Thursday, August 23, 2012

Aug 23 - Psalm 5:7

because of your great love
I can come into your house;
I can worship in your holy Temple
and bow down to you in reverence.
Psalm 5:7
GNT

I sometimes like to point people to the room they’re sitting in and say, “Imagine that this room is earth.” Then I point upward and say, “Imagine that the floor above us is heaven.”

“You can’t see heaven,” I say, “but it’s real. It’s there.”

Have you ever felt, however, that the barrier between heaven and earth was twenty feet thick? Have you ever felt like you’ve prayed and prayed, and all your prayers did was bounce off the ceiling and fall back down helplessly?

On the other hand, have you ever experienced moments when the barrier between heaven and earth has grown thin? Have you felt that God was very close?

One of the times I see this most clearly is when people are on their death bed. Rather than death being a moment of defeat, all who gather can sometimes feel the gentle embrace of God and his holy angels. Have you ever felt that?

In Isaiah 6, the prophet walks into the temple in Jerusalem. In this majestic room, he didn’t see the gold. He didn’t see the stone. He didn’t see the clamor of a thousand worshippers. He simply saw God.

The Lord was sitting high and lofty upon his throne.
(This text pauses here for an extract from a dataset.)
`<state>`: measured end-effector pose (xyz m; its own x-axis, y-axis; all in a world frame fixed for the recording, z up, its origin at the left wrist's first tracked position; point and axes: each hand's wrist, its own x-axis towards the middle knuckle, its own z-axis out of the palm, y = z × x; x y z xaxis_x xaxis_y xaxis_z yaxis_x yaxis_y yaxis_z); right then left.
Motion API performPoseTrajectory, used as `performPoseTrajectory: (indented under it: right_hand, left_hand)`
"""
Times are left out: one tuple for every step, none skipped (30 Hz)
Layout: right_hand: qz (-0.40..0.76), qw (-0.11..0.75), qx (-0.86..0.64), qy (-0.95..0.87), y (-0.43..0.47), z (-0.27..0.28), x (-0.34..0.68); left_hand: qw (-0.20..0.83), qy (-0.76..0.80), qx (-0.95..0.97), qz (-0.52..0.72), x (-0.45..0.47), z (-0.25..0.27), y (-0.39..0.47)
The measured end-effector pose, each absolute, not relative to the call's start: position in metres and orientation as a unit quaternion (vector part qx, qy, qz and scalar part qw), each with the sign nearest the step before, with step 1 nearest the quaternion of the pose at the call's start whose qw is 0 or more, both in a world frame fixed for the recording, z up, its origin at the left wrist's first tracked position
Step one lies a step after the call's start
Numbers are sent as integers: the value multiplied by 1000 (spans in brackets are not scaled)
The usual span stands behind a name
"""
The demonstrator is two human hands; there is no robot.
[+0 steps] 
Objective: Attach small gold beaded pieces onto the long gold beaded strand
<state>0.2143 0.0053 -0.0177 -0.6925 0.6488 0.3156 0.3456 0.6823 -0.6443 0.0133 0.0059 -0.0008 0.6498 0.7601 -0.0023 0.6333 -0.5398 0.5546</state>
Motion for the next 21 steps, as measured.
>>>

Just the stitching along the hem of God’s robe filled the entire temple. “Holy, Holy, Holy!” sang the seraphim, and as they flew, the pillars of the temple shook. The house of God filled with smoke, and in that moment, the barrier between heaven and earth was infinitesimally thin. Have you ever felt that?

Isaiah fell on his face and said, “Oops.”

That’s my translation. But isn’t that what you’d say if you met God? In my best moments, I’m an ant crawling on the hem of his garment. And then there are my other moments. I constantly need to fall on my face like Isaiah, and cry, “Woe is me” (Isa 6:5 NRSV).

With a live coal taken from the altar, God purified the prophet’s lips and life. God purifies you and me in a different way – with drops of blood, fallen from the cross.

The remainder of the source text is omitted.